Now here was a surprise. We are used to seeing EnCase in the forensics world but for some reason - call us asleep at the switch if you want - we never saw this coming. The deeper we looked into the product the more it looked like forensics to us. Guidance Software has traditionally had a good look into the internals of computers as part of its forensic analysis tools. Why not extend that to endpoint protection? Why not, indeed?
That is exactly what Guidance has done. Everything is based on the observations of a kernel-level agent at the endpoint. This prevents an attacker or malware from obfuscating its activities. "Given enough data, we can learn anything," as an old colleague used to say. The whole purpose of the agent is to collect those data.
EnCase Endpoint Security really has two parts: Threat Detection and Incident Response. Threat Detection is the analytics piece of the puzzle and it focuses on signature-less analysis of zero-days, APTs, insiders, etc. Incident Response is the cybersecurity side. It validates that an event actually has happened, assesses its potential impact, triages and remediates. Because of the way the kernel-level agent works it is operating system agnostic and, as one would expect, it takes a forensic approach to analytics. That is, it sees beyond the top layer and does not damage the files under its scrutiny.
The agent can see the results of such things as attached devices, file systems and memory. This gets the analytics under the operating system, applications, native files and encrypted data. Again, as one would expect, this is a purely forensic approach to data gathering and analysis. A side benefit of this approach is that you can perform periodic security audits at a deep level. Once a baseline is established on a particular device, periodic audits will expose changes in critical functionality of the device and its applications.
EnCase Endpoint Security plays very well with others. For example, it can exchange information with such organizations as Splunk, QRadar, FireEye, Palo Alto, Intel Security, Sourcefire and Cisco ThreatGrid. Agents can be managed using Intel Security's McAfee ePolicy Orchestrator.
The solution uses a process the company calls "response automation" to respond to an event. First, as soon as an attacker triggers a response from the agent, the agent communicates with EnCase Endpoint Security to provide a listing of such things as running processes, open ports and their connections, existence of sensitive data and how exposed it is to the attacker.
That information also might come from another source, such as an IDS/IPS or a firewall, through some sort of alerting device such as a SIEM.

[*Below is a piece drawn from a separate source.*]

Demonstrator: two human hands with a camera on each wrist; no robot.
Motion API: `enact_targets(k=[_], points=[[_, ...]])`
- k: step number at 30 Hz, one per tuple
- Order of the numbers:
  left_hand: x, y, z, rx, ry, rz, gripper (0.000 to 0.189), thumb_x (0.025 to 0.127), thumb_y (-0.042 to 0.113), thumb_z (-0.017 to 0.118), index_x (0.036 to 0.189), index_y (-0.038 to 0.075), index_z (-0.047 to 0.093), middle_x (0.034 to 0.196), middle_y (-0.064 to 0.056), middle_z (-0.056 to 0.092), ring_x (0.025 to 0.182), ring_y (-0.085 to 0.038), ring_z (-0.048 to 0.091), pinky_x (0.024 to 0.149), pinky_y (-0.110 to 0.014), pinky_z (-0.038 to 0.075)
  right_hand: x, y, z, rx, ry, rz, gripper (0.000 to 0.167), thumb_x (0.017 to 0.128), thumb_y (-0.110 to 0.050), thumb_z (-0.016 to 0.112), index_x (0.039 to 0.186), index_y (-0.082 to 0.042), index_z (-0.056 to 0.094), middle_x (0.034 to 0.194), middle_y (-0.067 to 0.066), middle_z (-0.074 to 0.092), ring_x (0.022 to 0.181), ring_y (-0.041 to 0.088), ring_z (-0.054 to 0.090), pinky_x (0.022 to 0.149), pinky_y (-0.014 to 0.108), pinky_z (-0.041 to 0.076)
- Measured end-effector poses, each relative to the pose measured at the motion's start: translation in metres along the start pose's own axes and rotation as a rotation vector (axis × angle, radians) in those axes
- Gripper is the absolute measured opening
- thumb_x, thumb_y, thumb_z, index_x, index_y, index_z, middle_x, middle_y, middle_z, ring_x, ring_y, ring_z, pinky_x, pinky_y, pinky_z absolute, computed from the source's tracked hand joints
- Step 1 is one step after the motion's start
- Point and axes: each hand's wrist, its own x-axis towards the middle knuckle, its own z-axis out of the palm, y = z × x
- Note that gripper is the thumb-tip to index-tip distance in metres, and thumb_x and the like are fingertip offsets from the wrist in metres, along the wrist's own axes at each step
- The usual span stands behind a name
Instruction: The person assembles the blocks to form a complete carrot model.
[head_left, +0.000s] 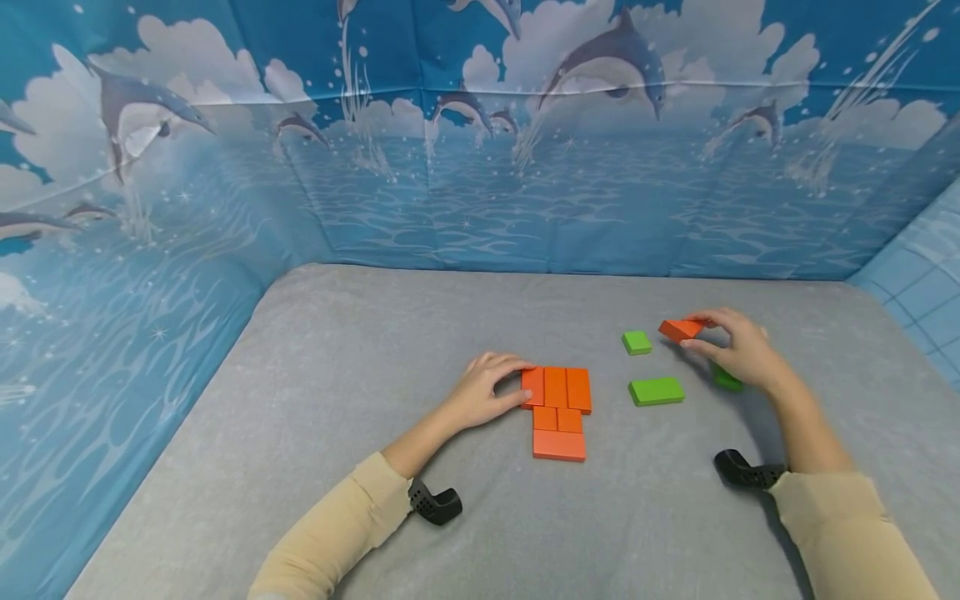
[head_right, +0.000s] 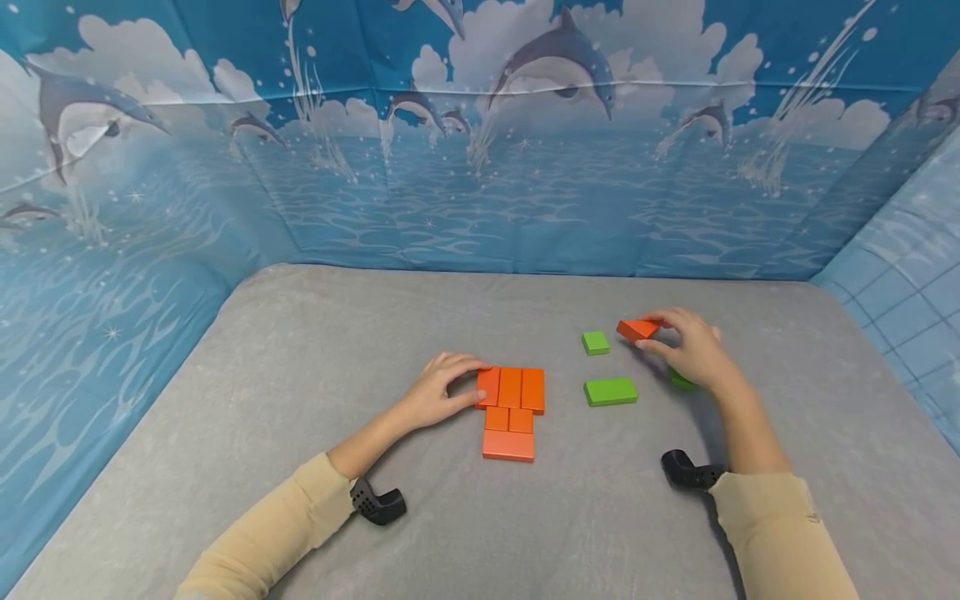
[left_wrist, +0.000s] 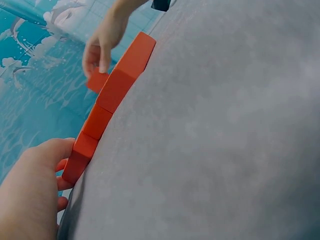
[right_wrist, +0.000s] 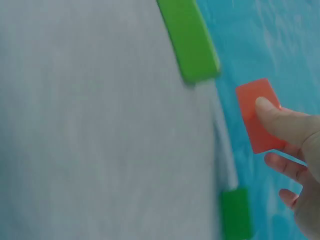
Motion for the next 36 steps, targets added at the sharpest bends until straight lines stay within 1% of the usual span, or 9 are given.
enact_targets(k=[3, 6, 9, 17, 21, 24, 28, 30, 36], points=[[0.000, 0.000, 0.000, -0.005, 0.003, 0.003, 0.043, 0.087, 0.035, 0.061, 0.126, 0.019, 0.055, 0.129, -0.001, 0.052, 0.119, -0.019, 0.040, 0.102, -0.045, 0.026, 0.000, -0.021, -0.001, -0.016, 0.041, -0.040, 0.041, 0.082, -0.021, 0.069, 0.113, 0.002, 0.057, 0.107, 0.024, 0.055, 0.097, 0.037, 0.048, 0.076, 0.058, 0.025], [0.000, 0.000, 0.001, -0.004, 0.007, 0.004, 0.042, 0.087, 0.034, 0.061, 0.126, 0.019, 0.056, 0.128, -0.002, 0.053, 0.119, -0.019, 0.041, 0.101, -0.045, 0.026, -0.002, -0.044, 0.003, -0.025, 0.079, -0.115, 0.039, 0.077, -0.017, 0.074, 0.109, 0.000, 0.060, 0.101, 0.019, 0.059, 0.091, 0.032, 0.051, 0.075, 0.051, 0.033], [0.000, 0.001, 0.001, 0.013, 0.013, 0.002, 0.042, 0.087, 0.035, 0.061, 0.126, 0.019, 0.056, 0.128, -0.001, 0.053, 0.118, -0.018, 0.041, 0.101, -0.043, 0.027, -0.005, -0.067, 0.010, 0.013, 0.081, -0.194, 0.036, 0.073, -0.013, 0.077, 0.104, -0.003, 0.062, 0.096, 0.013, 0.062, 0.085, 0.025, 0.053, 0.072, 0.044, 0.037], [0.000, 0.002, 0.000, 0.017, 0.018, 0.001, 0.042, 0.087, 0.035, 0.060, 0.126, 0.019, 0.056, 0.127, -0.001, 0.053, 0.117, -0.018, 0.042, 0.101, -0.042, 0.028, -0.022, -0.118, 0.030, 0.151, -0.030, -0.286, 0.032, 0.071, -0.016, 0.078, 0.099, -0.015, 0.063, 0.090, -0.007, 0.061, 0.080, 0.007, 0.052, 0.074, 0.039, 0.024], [-0.001, 0.001, 0.001, 0.020, 0.024, 0.007, 0.042, 0.087, 0.035, 0.060, 0.125, 0.018, 0.056, 0.127, -0.001, 0.054, 0.116, -0.018, 0.043, 0.100, -0.042, 0.028, -0.031, -0.135, 0.038, 0.218, -0.071, -0.379, 0.031, 0.071, -0.016, 0.078, 0.097, -0.017, 0.062, 0.090, -0.012, 0.060, 0.081, 0.004, 0.052, 0.076, 0.038, 0.036], [-0.001, 0.002, 0.000, 0.019, 0.026, 0.009, 0.042, 0.087, 0.035, 0.060, 0.125, 0.018, 0.056, 0.127, -0.001, 0.054, 0.116, -0.018, 0.043, 0.100, -0.042, 0.029, -0.037, -0.144, 0.046, 0.253, -0.080, -0.447, 0.031, 0.070, -0.014, 0.079, 0.095, -0.017, 0.061, 0.088, -0.013, 0.059, 0.079, 0.004, 0.052, 0.071, 0.033, 0.043], [-0.001, 0.002, 0.001, 0.018, 0.029, 0.005, 0.042, 0.087, 0.036, 0.061, 0.125, 0.018, 0.057, 0.127, 0.000, 0.054, 0.116, -0.017, 0.043, 0.100, -0.041, 0.029, -0.048, -0.153, 0.056, 0.198, -0.116, -0.418, 0.031, 0.070, -0.021, 0.079, 0.095, -0.019, 0.061, 0.088, -0.015, 0.058, 0.079, 0.002, 0.051, 0.076, 0.037, 0.034], [-0.001, 0.001, 0.001, 0.021, 0.030, 0.005, 0.042, 0.087, 0.036, 0.061, 0.125, 0.019, 0.057, 0.126, 0.000, 0.054, 0.116, -0.017, 0.043, 0.100, -0.041, 0.029, -0.054, -0.157, 0.059, 0.146, -0.155, -0.367, 0.031, 0.071, -0.027, 0.079, 0.096, -0.021, 0.061, 0.089, -0.017, 0.058, 0.081, 0.001, 0.051, 0.076, 0.038, 0.029], [-0.001, 0.002, 0.001, 0.014, 0.034, 0.012, 0.042, 0.086, 0.035, 0.061, 0.124, 0.018, 0.057, 0.125, 0.000, 0.055, 0.115, -0.017, 0.043, 0.099, -0.040, 0.029, -0.063, -0.164, 0.067, 0.098, -0.270, -0.306, 0.032, 0.072, -0.034, 0.076, 0.097, -0.022, 0.059, 0.093, -0.018, 0.058, 0.088, 0.004, 0.053, 0.080, 0.038, 0.028]])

When the investigator/administrator logs into the system, they are presented with a landing dashboard. The landing page has the usual top level information but it is presented in anything but the usual way. One pane shows the status of ongoing investigations, another pane shows the source of alerts and, finally, the most interesting, the machines with alerts active. This last pane shows a cluster of colored bubbles of different sizes. The user can see at a glance what level of alerting exists on each device. If there is an especially large bubble, that means that there is a serious alert at that address. Clicking on a bubble starts a drill-down process. The entire detection process can be enhanced with blacklists and whitelists that the user can create. Drill-down gets you a complete picture of what's going on at that IP and why it's alerting.
We mentioned baselining earlier. EnCase Endpoint Security has an explicit function just for that. This is the file compare. The file can be compared to an earlier scan of the same file - the baseline - and changes detected. Reporting is complete. DLP is a forensic task and is performed on data at rest only. Because of the reliance on forensic techniques, EnCase Endpoint Security acts much like a tool for digital forensic incident response at the endpoint.
Price is a bit high for this one. Documentation is strong, as is typical from Guidance Software, and a basic support package is included as well as more advanced packages, many based on high level engineering support. The product interacts with ThreatGRID from Cisco for deep malware analysis.